[Corpora-List] October 2025 Newsletter - LDC

Penn LDC via Corpora Sat, 18 Oct 2025 05:55:53 -0700

In this newsletter:
Membership year 2026 publication preview
Fall 2025 data scholarship recipients


New publications:
KAIROS Phase 2 Quizlet<https://catalog.ldc.upenn.edu/LDC2025T15>
BOLT CTS CALLFRIEND CALLHOME Egyptian Arabic 
Audio<https://catalog.ldc.upenn.edu/LDC2025S09>
BOLT CTS CALLFRIEND CALLHOME Egyptian Arabic Transcripts and 
Translations<https://catalog.ldc.upenn.edu/LDC2025T14>

________________________________
Membership year 2026 publication preview
The 2026 membership year is approaching and plans for next year's publications 
are in progress. Among the expected releases are:


  *   2012 NIST Speaker Recognition Evaluation Test Set: 10,000+ hours of 
English conversational telephone speech following the Mixer collection 
protocol, used in NIST's 2012 speaker recognition evaluation
  *   KAIROS schema learning corpus background data and Phase 1 evaluation 
datasets: multimodal English and Spanish source data and annotations for 
reasoning about complex real-world events

  *   CALL MY NET 2: 800+ hours of Tunisian-Arabic conversational telephone 
speech from over 400 speakers to support text independent speaker recognition, 
used in the 2018 NIST Speaker Recognition Evaluation
  *   Multi-language conversational telephone speech: multiple releases, 
hundreds of hours of speech from speakers of confusable linguistic varieties 
(Arabic, Chinese, English, French, Slavic, Spanish) to support language 
identification
  *   CALLHOME Omnibus releases: combined speech and transcript datasets with 
updated directory structure, file formats and documentation, and lexicons 
(Chinese, English, German, Japanese, Spanish)

  *   IARPA MATERIAL language packs: conversational telephone speech, 
transcripts, English translations, annotations, and queries in multiple 
languages (e.g., Lithuanian, Pashto, Swahili, Tagalog)

Check your inbox for more information about membership renewal.

Fall 2025 data scholarship recipients
Congratulations to the recipients of LDC's Fall 2025 data scholarships:

Lasidu Dilshan: University of Moratuwa (Sri Lanka): BSc, Electronic and 
Telecommunication Engineering.

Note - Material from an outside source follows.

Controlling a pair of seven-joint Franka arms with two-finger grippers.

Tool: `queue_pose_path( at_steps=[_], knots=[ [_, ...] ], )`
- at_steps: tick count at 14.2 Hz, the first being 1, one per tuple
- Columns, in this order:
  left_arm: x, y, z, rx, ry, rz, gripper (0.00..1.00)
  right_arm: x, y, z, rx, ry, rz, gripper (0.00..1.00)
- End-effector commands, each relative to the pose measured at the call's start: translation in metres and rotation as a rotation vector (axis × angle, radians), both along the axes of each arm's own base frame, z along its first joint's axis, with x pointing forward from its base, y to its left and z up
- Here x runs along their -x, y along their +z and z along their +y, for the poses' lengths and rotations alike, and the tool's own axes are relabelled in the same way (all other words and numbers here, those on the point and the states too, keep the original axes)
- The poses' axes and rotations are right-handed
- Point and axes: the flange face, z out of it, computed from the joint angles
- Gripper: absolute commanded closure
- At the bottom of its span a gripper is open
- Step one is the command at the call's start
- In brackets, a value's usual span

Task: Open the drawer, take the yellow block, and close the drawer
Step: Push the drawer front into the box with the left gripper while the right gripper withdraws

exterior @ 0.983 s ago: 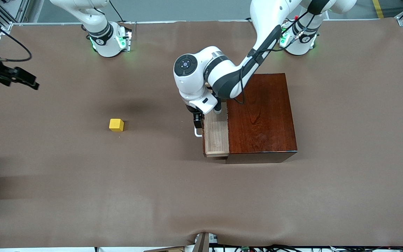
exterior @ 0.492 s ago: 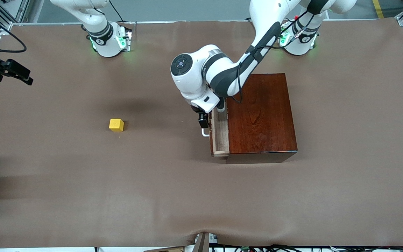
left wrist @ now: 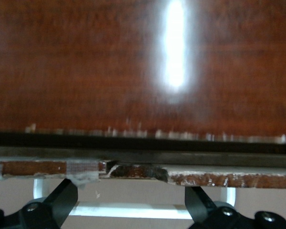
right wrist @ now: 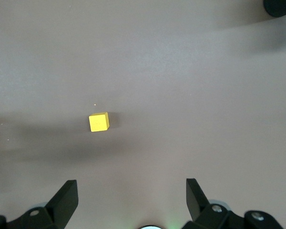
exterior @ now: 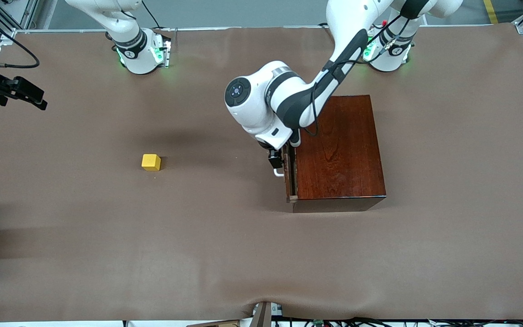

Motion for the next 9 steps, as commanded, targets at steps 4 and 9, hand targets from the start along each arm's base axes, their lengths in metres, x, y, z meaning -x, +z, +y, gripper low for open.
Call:
queue_pose_path(
  at_steps=[4,9],
  knots=[
    [-0.010,-0.025,0.037,-0.150,0.021,0.005,0.00,-0.001,-0.001,-0.003,-0.002,0.055,0.008,0.00],
    [-0.008,-0.022,0.034,-0.154,0.021,0.002,0.00,-0.001,0.004,0.001,-0.033,0.087,-0.001,0.00]
  ],
)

Lasidu is awarded a copy of Asian Elephant 
Vocalizations LDC2010S05 for his work in elephant voice enhancement and 
classification.

Máté Gedeon: Budapest University of Technology and Economics (Hungary): PhD 
candidate, Department of Telecommunications and Artificial Intelligence. Máté 
is awarded a copy of Switchboard-1 Release 2 LDC97S62 for his work in simulated 
conversation generation.

Ping He: Northeastern University (USA): Student, Khoury College of Computer 
Sciences. Ping is awarded a copy of ETS Corpus of Non-Native Written English 
LDC2014T06 for their work in native language identification.

Thiyazen Iskander: Maulana Azad College of Arts, Science & Commerce (India), 
affiliated with Babasaheb Ambedkar Technological University (India): PhD 
candidate, Linguistics, Department of English. Thiyazen is awarded copies of 
Arabic Morphological Analyzer (SAMA) Version 3.1 LDC2010L01 and Arabic Treebank 
Part 1 v. 4.1 LDC2010T13 for his work in morphosyntactic analysis of short 
passives in Standard Arabic.

Michael Mooney: University of Glasgow (United Kingdom): PhD candidate, School 
of Computing Sciences. Michael is awarded copies of Treebank-2 LDC95T7 and 
BLLIP 1987-89 WSJ Corpus Release LDC2000T43 for their work in eye-tracking for 
text-centered modeling.

Abraham Sanders: Rensselaer Polytechnic Institute (USA): PhD candidate, 
Cognitive Science. Abraham is awarded a copy of Switchboard-1 Release 2 
LDC97S62 for his work in spoken dialogue systems.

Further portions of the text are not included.